Peter comes into the picture again. He did not know that the washing of his feet had a spiritual meaning. We know its meaning now. It reveals to us the fact that our Lord, though with the Father out of the world, is girded to serve His own which are in the world, and that He is most careful of their feet. How and where His own walk is a matter of infinite importance to Him. If Peter had heeded the Lord's warning in Like 22, his feet would have been washed by the word and he would not have trodden the miry road of denying his Lord.

The Lord's words to Peter shed much light on this action of His. "If I wash thee not thou hast no part with Me." The object of it was that His disciples might enter with joy into this circle of divine love, the fellowship of the Father and the Son.
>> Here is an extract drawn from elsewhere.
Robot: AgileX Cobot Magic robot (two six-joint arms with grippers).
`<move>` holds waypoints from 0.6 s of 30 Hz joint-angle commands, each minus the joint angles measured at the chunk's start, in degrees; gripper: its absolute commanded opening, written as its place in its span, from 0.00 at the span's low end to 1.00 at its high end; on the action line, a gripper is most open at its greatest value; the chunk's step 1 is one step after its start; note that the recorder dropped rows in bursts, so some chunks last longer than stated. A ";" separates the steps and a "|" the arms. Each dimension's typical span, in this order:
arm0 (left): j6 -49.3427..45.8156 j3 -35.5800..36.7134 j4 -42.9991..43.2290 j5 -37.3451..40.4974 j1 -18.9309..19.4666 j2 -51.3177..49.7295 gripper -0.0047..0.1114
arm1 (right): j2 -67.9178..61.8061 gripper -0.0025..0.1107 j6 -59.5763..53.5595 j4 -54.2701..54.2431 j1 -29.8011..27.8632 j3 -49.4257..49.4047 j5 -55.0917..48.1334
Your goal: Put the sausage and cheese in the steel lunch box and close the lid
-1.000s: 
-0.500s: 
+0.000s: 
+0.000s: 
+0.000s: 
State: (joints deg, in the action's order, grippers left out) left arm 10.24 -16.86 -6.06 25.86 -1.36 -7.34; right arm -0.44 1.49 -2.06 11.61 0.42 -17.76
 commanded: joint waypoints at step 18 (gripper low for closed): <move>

For this the soil of earth must be washed away. How often when we have sought the presence of the Lord we have found our spirits lethargic and dull, with very little desire for His company and things. This is the result of the defiling influences of the evil world, and such a condition on our part is intolerable to the Lord, for His love is a sensitive love and feels it when distance has crept in. Then He brings His word in power to our souls, driving away the dullness and reawakening within us responsive love to Him and a desire to have part with Him in His things. This is the washing of our feet, "the washing of water by the word" (Eph. 5:26).
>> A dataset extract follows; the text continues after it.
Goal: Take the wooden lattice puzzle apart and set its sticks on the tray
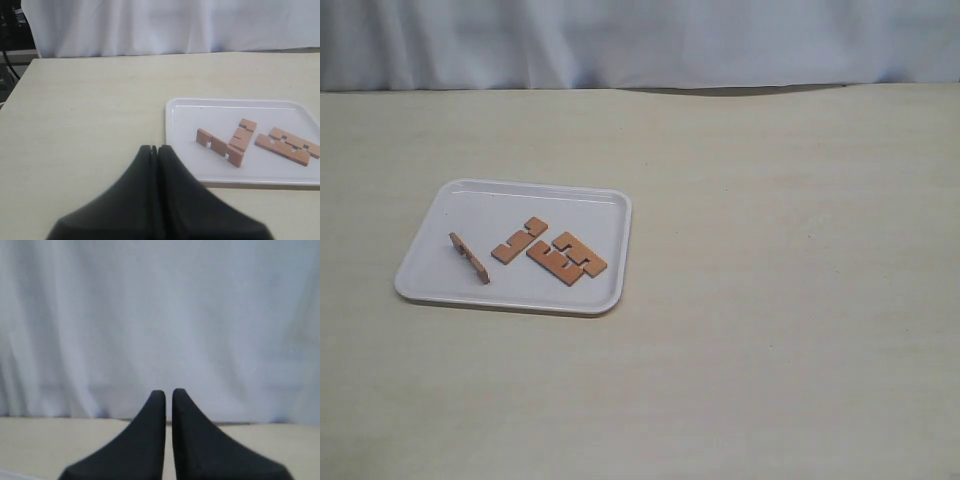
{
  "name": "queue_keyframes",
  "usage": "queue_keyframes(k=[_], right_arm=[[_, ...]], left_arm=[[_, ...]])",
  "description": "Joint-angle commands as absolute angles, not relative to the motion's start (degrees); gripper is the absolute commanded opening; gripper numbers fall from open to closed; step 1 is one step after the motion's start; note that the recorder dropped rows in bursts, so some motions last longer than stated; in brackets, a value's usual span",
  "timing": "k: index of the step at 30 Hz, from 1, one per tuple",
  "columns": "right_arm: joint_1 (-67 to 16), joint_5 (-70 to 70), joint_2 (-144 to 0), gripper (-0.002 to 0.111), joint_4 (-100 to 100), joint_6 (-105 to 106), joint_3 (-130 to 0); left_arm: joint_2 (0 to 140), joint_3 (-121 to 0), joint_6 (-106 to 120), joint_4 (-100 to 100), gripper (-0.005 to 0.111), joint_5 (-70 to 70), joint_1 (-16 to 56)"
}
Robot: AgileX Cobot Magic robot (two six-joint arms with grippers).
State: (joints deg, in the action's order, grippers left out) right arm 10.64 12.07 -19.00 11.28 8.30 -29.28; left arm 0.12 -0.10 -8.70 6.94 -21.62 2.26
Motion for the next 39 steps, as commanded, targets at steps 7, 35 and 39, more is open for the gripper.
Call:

We need the grace of our Lord Jesus Christ that LUKE portrays; we cannot do without the intercession, the advocacy, the compassion, the restoring grace. We cannot depend upon ourselves or our faithfulness to our Lord, but we can depend upon Him. We can bring the burden of our weakness and need to Him. He is indispensable to our spiritual well-being, but for ever blessed be His Name, He is all-sufficient. But JOHN shows us that we are indispensable to Him. In speaking to His Father He gives emphasis to the fact that His own are His Father's gift of love to Him. He says, "I am glorified in them" and again, "Father, I will that they also, whom Thou hast given Me, be with Me where I am; that they behold My glory, which Thou hast given Me: for Thou lovedst Me before the foundation of the world." He cannot do without us, so precious were we in His sight that He gave Himself for us, and He lives for us to bring us into that circle of love where Father and Son can rejoice over us and rest in Their love.